### Prompt
Locate and copy each line in the data that contains the word "written".

Items from a dataset:
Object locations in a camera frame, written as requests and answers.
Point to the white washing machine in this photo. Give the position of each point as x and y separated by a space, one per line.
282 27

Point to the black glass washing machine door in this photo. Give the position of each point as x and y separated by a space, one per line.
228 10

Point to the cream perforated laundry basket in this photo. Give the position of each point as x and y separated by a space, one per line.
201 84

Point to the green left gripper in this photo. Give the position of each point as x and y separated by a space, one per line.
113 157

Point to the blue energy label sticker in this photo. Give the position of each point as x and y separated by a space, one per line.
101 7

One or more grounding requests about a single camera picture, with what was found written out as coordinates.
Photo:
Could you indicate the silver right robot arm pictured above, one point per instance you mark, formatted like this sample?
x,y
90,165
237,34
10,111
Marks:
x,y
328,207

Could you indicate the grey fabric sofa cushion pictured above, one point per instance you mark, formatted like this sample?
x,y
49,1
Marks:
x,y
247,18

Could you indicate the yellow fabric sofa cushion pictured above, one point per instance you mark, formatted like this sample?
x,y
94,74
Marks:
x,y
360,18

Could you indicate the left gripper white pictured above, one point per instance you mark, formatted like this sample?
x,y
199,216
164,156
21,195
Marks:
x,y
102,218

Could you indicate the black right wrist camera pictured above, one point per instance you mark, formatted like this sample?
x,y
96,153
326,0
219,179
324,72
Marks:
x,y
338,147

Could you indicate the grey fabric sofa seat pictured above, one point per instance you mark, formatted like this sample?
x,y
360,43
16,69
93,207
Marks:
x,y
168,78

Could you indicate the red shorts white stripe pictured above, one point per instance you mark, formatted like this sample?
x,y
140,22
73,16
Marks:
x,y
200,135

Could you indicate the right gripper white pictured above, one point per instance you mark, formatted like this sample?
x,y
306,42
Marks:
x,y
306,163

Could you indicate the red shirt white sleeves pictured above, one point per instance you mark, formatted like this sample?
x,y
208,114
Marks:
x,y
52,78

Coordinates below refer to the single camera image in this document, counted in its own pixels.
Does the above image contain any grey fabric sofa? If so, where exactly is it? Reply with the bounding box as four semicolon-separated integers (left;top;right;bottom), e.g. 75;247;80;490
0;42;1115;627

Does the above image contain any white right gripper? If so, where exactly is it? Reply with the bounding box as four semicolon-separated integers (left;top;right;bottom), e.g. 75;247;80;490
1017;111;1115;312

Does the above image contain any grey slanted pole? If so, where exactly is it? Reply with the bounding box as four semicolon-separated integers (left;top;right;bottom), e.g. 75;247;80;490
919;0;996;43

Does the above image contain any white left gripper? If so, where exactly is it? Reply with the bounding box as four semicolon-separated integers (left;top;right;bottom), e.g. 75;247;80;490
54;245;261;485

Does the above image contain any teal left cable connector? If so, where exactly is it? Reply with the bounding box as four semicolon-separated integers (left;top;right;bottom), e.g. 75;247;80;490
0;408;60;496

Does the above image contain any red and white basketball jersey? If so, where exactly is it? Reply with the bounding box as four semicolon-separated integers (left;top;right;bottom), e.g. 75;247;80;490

### Response area
Object locations in a camera frame, written as requests and answers.
One or more grounding requests about a single camera picture, with what was found written out as coordinates.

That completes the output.